Kitabın başlangıcı istenen dinanizmi ve alt yapıdaki inandırıcılığı vermekten uzak olunca, sonradan ortaya konan atılımla yapıt istenen düzeyde sıçrama yapamıyor. Hasan Bildirici'nin "Van Gölü'nde Yılanlı Bir Günün Esrarı" adlı romanı bu sorunla muzdarip. Kitabın ortalarındaki anlatım temposu ve heyecan ögesinin tırmandırılışı çok başarılı. Ancak final de kitabın başlangıcı gibi tutuk ve anlatımsal enerjiden yoksun. Aslında yazar açısından kaçırılmış bir fırsatla karşı karşıya olduğumuzu ifade edebiliriz. Çünkü oldukça sarsıcı bir yapıt ortaya koymak için gerekli tüm malzemeleri edinmiş Hasan Bildirici. Ancak başlangıç ve finalde gerekli titiz yazın işçiliğini gösterme becerisini savsaklayarak önemli bir yazınsal başarıyı ıskalamış. Tüm bu eleştirel yaklaşımıma rağmen "Van Gölü'nde Yılanlı Bir Günün Esrarı"nı okumaktan memnuniyet duyduğumu da netice itibariyle ifade etmeliyim.
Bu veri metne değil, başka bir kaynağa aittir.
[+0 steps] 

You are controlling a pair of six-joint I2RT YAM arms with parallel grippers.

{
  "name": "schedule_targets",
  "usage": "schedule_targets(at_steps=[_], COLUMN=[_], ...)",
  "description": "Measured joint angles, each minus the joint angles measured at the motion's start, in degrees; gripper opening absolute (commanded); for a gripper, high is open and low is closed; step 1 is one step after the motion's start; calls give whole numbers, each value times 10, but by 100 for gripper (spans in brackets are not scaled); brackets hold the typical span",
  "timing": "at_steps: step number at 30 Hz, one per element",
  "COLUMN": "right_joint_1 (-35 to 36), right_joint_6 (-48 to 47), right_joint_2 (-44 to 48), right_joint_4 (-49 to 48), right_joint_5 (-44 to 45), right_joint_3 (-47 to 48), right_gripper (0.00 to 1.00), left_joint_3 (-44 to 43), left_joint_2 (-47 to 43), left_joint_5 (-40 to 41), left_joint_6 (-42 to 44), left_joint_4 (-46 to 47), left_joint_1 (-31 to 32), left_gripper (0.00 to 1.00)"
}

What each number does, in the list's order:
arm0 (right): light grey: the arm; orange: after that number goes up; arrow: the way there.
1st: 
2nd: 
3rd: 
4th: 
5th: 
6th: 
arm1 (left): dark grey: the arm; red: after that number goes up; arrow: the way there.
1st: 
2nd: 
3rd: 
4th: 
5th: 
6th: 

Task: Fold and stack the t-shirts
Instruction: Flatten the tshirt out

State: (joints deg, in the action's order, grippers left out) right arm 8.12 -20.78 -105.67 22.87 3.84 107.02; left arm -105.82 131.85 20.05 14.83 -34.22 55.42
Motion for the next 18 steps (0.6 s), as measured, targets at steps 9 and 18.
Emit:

Camdan Kemiklerim Çelikten Kalbim Var / Zeynep Güneri

Camdan Kemiklerim Çelikten Kalbim Var
Zeynep Güneri
2009

Herşey kurgudan ibaret değil. Kurgu hikayelerin peşine takılarak okuma serüvenimizi öyle yönlendiriyoruz genelde. Ama gerçek hayat, çoğunlukla kurgudan daha sarsıcı. Şayet dikkatli bir gözle ve duyarlı bir kalple bakarsak elbette. Zeynep Güneri'nin "Camdan Kemiklerim Çelikten Kalbim Var" adlı kitabı, en zor şartlarda bile hayata tutunmanın destanını okutuyor bizlere.  En ufak şeyden umutsuzluğa kapılıp, hayata küsen, isyan eden, intihara teşebbüs eden kişiler için, bu kitap adeta bir ders kitabı niteliğinde. Azim ve kararlılıkla çarpan bir kalbin önünde hiçbir engelin duramayacağının kanıtı. Okurken, çoğu yerde gözyaşlarıma hakim olmak için özel çaba gösterdiğim bu umut yüklü kitabı yazdığı için ve biz okurlara "şükür"ün önemini hatırlattığı için yazara teşekkürlerimi iletmem gerek. 

21 Haziran 2014 Cumartesi

Almanya'daki Yirmi Yılım / Gülen Yeğenoğlu

Almanya'daki Yirmi Yılım
Gülen Yeğenoğlu
1992

Konuşurcasına, muhabbet eder gibi yazılmış, içtenlikli sıcak bir üslubu taşıyan bir kitaptı "Almanya'daki Yirmi Yılım". Olayları ve hatıraları kronolojik şekilde, kimi kısımlarda ayrıntılandırarak, kimi kısımlarda ise hızlıca ve fazla açıklamaya girmeden okurlarla paylaşmış Gülen Yeğenoğlu. Bazen olay akışının dışına çıkarak, duygusal ayrıntılar ifade edilmiş. Bu da anlatımı tekdüzelikten kurtararak daha ilgi çekici bir okumaya vesile olmuş doğrusu. Azimli ve kişilik sahibi bir kadının gurbetteki yaşam mücadelesini etkileyici vurgularla okurken, kimi edebi kaygılara girilmezse şayet, lezzetli bir okuma serüvenin içine girmek mümkün. 1966 -1986 arasında yaşananların bu şekilde kitaplaştırılması Almanya'da yaşayan Türklerdeki kimi kültürel kırılmaları anlamlandırabilmemiz için epeyce veri sunuyor. Ancak ben şahsen, yazarın yirmi yıllık Almanya macerasını sonlandırarak yurduna döndüğü 1986 yılından sonra yaşadığı 1986 - 2006 arasındaki yirmi yılı da öğrenmeyi çok arzu ederdim. Almanya günleri ile, dönüş sonrası Türkiye günlerinin sosyolojik karşılaştırması epey ilgi çekici yeni bir kitaba kapı aralayabilirdi.